The woman writhed in pain, shrieking as the blood dripped down to her ankles. She pulled violently at the rope, but it tightened with each movement. Her breath escaped her exhausted body like gas from a chamber, and soon she fell limp. Suddenly, her eyes opened, appearing white as milk. Her body violently contorted and from it erupted a deep voice, “Gone is the light of God from my soul.”
Around me is a sea of sick beings with maladies and troubles only known to their PCP. Patients await a fate prescribed by Western medicine, a willing sacrifice of body and mind to the man in white. The beings follow their nurse down a hall, marching in order until they reach a florescent room. The door closes, but the procession is not complete. They must sit on sanitized paper, review their history, and confess their sins. Then, a diagnosis is presented. It is time to repent and submit to the needle of salvation.
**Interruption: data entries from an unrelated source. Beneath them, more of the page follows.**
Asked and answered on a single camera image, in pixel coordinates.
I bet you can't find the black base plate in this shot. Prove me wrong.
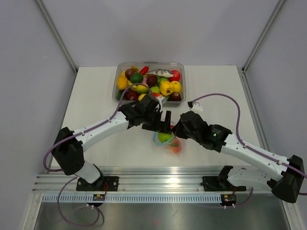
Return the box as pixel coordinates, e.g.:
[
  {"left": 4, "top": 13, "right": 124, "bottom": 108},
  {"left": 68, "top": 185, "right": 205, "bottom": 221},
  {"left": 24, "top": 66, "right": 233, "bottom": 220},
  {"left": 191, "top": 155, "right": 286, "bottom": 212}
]
[
  {"left": 76, "top": 176, "right": 119, "bottom": 192},
  {"left": 201, "top": 176, "right": 247, "bottom": 192}
]

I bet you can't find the red tomato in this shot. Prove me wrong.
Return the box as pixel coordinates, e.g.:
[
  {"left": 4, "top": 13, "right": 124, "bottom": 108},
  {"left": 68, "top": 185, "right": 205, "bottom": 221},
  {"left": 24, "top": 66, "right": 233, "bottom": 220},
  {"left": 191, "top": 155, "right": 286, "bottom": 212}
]
[{"left": 168, "top": 70, "right": 181, "bottom": 81}]

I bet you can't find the aluminium frame post right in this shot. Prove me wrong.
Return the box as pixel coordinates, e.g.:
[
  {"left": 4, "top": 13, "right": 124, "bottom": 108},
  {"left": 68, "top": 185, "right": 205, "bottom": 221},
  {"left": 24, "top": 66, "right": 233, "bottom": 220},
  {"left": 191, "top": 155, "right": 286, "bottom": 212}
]
[{"left": 242, "top": 0, "right": 286, "bottom": 74}]

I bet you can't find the purple passion fruit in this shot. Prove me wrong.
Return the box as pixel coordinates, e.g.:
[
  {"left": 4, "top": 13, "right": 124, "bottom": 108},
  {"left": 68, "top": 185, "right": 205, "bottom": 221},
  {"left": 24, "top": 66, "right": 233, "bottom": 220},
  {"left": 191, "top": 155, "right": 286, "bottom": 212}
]
[{"left": 125, "top": 69, "right": 134, "bottom": 80}]

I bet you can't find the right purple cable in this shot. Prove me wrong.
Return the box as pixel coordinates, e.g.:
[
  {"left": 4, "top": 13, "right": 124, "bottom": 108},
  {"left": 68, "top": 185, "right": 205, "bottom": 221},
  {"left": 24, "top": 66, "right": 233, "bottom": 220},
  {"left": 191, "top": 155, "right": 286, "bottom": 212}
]
[{"left": 187, "top": 93, "right": 307, "bottom": 208}]

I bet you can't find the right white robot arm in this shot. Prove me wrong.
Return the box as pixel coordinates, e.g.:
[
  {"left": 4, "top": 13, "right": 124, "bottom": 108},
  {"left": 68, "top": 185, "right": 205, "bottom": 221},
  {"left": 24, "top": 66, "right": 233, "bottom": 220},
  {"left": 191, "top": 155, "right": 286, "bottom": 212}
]
[{"left": 172, "top": 111, "right": 304, "bottom": 203}]

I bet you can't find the aluminium frame post left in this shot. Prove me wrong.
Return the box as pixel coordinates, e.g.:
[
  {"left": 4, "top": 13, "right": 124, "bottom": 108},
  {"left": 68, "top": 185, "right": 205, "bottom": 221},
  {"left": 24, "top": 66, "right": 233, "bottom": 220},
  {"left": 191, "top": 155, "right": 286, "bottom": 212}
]
[{"left": 34, "top": 0, "right": 78, "bottom": 76}]

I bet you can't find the orange peach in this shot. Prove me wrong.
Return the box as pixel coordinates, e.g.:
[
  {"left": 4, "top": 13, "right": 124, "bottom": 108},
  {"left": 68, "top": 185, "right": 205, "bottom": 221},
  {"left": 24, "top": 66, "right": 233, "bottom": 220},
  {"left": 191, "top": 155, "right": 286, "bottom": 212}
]
[{"left": 168, "top": 138, "right": 182, "bottom": 154}]

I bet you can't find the dark maroon fruit front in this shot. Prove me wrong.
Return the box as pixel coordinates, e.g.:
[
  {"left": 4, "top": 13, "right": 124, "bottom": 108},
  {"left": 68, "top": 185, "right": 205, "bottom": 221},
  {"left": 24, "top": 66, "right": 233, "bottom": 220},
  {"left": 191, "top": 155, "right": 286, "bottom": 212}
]
[{"left": 125, "top": 91, "right": 139, "bottom": 101}]

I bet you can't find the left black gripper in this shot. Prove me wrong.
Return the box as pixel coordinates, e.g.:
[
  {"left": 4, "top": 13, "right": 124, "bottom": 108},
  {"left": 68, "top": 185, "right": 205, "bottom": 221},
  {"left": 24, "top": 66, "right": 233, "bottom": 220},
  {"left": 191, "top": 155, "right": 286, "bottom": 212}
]
[{"left": 142, "top": 109, "right": 171, "bottom": 135}]

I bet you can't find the clear zip top bag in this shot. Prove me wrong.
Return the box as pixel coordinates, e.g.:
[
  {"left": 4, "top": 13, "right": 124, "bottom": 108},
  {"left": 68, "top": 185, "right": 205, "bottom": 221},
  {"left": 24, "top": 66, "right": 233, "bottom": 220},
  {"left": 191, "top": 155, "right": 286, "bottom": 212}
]
[{"left": 153, "top": 132, "right": 182, "bottom": 157}]

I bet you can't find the clear plastic food container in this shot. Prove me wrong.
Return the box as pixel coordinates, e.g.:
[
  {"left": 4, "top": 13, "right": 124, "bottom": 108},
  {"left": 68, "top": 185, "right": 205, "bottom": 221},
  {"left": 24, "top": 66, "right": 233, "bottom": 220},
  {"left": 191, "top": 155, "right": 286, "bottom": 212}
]
[{"left": 112, "top": 62, "right": 187, "bottom": 105}]

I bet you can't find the grey toy fish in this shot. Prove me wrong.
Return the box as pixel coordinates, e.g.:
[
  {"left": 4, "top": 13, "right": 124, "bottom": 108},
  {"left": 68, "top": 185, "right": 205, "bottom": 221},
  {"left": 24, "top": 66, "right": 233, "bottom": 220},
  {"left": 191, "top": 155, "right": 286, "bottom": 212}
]
[{"left": 146, "top": 69, "right": 174, "bottom": 78}]

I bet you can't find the aluminium frame post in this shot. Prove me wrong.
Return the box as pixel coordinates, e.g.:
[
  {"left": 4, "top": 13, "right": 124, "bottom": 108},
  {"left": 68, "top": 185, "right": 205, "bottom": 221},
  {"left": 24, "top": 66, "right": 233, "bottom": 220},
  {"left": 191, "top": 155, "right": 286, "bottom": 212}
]
[
  {"left": 242, "top": 0, "right": 286, "bottom": 74},
  {"left": 34, "top": 0, "right": 78, "bottom": 76}
]

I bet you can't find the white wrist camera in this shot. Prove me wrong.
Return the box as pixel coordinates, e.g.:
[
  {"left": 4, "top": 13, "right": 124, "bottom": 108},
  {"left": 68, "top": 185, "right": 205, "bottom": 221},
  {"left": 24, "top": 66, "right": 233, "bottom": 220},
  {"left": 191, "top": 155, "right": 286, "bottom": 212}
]
[
  {"left": 154, "top": 96, "right": 166, "bottom": 109},
  {"left": 188, "top": 101, "right": 203, "bottom": 113}
]

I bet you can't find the white slotted cable duct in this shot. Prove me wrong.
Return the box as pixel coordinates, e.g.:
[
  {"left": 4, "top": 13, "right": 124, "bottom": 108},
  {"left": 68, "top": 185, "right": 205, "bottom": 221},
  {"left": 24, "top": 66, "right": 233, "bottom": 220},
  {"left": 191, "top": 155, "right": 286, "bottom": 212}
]
[{"left": 42, "top": 193, "right": 222, "bottom": 204}]

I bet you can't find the yellow bell pepper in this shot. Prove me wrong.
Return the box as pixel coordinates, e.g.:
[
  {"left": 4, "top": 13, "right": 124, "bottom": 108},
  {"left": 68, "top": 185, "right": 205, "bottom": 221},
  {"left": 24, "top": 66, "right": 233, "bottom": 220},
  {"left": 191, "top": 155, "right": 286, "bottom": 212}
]
[{"left": 160, "top": 81, "right": 174, "bottom": 96}]

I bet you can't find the yellow lemon left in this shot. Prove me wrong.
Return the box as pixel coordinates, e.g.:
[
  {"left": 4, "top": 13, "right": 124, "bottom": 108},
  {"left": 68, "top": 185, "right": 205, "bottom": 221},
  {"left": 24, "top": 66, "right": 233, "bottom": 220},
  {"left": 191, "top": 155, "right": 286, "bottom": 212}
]
[{"left": 117, "top": 75, "right": 128, "bottom": 90}]

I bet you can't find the green apple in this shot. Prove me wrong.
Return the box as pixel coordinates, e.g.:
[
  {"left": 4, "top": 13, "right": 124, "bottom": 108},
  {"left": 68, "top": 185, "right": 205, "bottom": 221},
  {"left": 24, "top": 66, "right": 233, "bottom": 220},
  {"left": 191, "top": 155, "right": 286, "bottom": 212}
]
[{"left": 158, "top": 132, "right": 173, "bottom": 143}]

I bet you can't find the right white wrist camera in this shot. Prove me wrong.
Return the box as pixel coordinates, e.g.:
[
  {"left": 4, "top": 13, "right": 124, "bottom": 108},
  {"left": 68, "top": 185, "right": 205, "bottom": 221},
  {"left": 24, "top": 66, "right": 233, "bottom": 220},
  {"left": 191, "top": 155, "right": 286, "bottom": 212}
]
[{"left": 188, "top": 101, "right": 203, "bottom": 113}]

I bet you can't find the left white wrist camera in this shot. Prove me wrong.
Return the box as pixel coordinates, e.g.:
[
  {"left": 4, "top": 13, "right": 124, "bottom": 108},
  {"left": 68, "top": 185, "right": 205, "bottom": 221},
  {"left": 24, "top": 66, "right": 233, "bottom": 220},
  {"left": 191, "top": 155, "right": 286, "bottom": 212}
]
[{"left": 154, "top": 96, "right": 166, "bottom": 109}]

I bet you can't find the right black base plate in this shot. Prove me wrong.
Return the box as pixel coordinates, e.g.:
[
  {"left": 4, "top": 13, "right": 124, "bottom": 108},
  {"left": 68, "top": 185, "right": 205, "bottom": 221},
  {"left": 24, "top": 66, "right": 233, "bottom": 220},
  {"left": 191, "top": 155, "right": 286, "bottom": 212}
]
[{"left": 201, "top": 176, "right": 247, "bottom": 192}]

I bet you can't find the dark red apple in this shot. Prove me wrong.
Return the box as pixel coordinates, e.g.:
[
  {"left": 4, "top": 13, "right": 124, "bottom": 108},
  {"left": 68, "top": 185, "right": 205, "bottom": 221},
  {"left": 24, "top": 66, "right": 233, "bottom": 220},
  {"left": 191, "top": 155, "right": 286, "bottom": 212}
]
[{"left": 168, "top": 92, "right": 182, "bottom": 102}]

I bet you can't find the dark green avocado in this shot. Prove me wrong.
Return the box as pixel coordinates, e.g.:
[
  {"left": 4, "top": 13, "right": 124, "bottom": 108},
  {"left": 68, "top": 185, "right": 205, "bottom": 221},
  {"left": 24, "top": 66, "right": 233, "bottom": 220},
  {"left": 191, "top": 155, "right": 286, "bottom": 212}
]
[{"left": 130, "top": 72, "right": 143, "bottom": 83}]

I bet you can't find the red chili pepper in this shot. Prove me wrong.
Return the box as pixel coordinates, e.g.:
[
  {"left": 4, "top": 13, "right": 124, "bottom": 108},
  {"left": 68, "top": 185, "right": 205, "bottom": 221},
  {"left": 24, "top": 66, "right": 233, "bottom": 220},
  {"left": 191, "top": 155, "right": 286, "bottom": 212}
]
[{"left": 139, "top": 65, "right": 150, "bottom": 75}]

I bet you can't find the aluminium mounting rail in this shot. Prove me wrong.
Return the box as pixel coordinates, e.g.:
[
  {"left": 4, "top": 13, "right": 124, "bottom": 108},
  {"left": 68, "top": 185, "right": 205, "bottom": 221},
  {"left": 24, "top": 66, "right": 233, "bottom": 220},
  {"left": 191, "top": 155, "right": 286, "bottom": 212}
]
[{"left": 32, "top": 166, "right": 281, "bottom": 194}]

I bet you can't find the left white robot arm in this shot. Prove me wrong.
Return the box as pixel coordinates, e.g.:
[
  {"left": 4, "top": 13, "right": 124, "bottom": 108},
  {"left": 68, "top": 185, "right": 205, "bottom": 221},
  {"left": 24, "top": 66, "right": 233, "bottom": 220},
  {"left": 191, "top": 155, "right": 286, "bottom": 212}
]
[{"left": 51, "top": 94, "right": 172, "bottom": 191}]

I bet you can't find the yellow orange fruit right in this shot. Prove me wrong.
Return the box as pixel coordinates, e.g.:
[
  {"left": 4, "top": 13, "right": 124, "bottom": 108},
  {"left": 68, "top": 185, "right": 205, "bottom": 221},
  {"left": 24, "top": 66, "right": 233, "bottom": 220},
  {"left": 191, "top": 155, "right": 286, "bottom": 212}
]
[{"left": 170, "top": 81, "right": 182, "bottom": 93}]

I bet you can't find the dark purple plum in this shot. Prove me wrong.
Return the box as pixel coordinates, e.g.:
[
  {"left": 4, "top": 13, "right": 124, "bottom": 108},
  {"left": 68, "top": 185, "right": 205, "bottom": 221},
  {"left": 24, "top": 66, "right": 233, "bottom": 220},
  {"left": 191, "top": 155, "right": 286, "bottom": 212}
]
[{"left": 146, "top": 75, "right": 158, "bottom": 87}]

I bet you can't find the green cucumber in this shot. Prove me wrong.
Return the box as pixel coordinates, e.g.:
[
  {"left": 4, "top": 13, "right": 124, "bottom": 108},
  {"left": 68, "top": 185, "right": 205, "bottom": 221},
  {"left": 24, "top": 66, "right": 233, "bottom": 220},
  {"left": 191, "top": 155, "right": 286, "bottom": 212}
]
[{"left": 116, "top": 90, "right": 123, "bottom": 101}]

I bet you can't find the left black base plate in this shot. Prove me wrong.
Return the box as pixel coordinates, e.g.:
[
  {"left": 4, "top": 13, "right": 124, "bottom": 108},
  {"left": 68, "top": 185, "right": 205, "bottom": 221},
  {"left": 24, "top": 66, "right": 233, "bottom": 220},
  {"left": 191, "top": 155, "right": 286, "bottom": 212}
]
[{"left": 76, "top": 176, "right": 119, "bottom": 192}]
I fidget in my chair, resting one leg over the other then back down again, before settling into a deep lounge. My watch is three minutes fast, so I press buttons in random order until it reads correctly. Nurse after nurse emerge from the doors, but I hear no familiar name to me.
Ten minutes. Twenty minutes. Thirty minutes. After bearing witness to patients of all ilk disappear through swinging doors, my name is finally called. I stand as nurse Abigail beckons me through the doors and down a hallway, entering an ecosystem of bustling doctors in scrubs. I follow her into a room that smells of tepid Lysol. The process begins.
“I’m just going to take your vital signs, okayyy?” nurse Abigail says, maintaining a familiar inflection. Curly-haired nurse Abigail has a pleasant air about her. She’s wearing purple scrubs, a wedding ring, and a small cross necklace.
“First, I’m going to check your blood pressure.”
I hold out my left arm like a marionette and let nurse Abigail wrap a black serpent around my bicep.
“It’s going to give you a bit of a hug, but you know that of course,” she says, smiling as she pumps the serpent full of air.
She reads out a number which I instantly forget.
“Your blood pressure looks good. Now I’m going to check your breathing, okayyy?”
I lower my arm and wait apprehensively on the paper-lined chair as nurse Abigail holds a cold stethoscope to my back.
“Give me a few deep breaths, mkay.”
I give more than a few deep breaths and await my next verdict.
“Okay, everything sounds good. Now I’m just going to check your height and weight and then the doctor will be in to see you, okayyy?”
I pass the next two tests with ease. I haven’t grown nor gained any noticeable weight in years nor believe in shoe inserts to boost my height. Nurse Abigail takes a clipboard and writes a few notes before disappearing out the door.
“You have been blessed by the ultimate power, the gift of eternal life, forever given to serve our Lord!” screams the spawn. He unshackles the woman, whose bleeding has dried to form a black scar. The spawn dances and howls around the woman, laughing and screaming as he beats the ground. The woman slowly regains sentience, walking, talking, but not as before.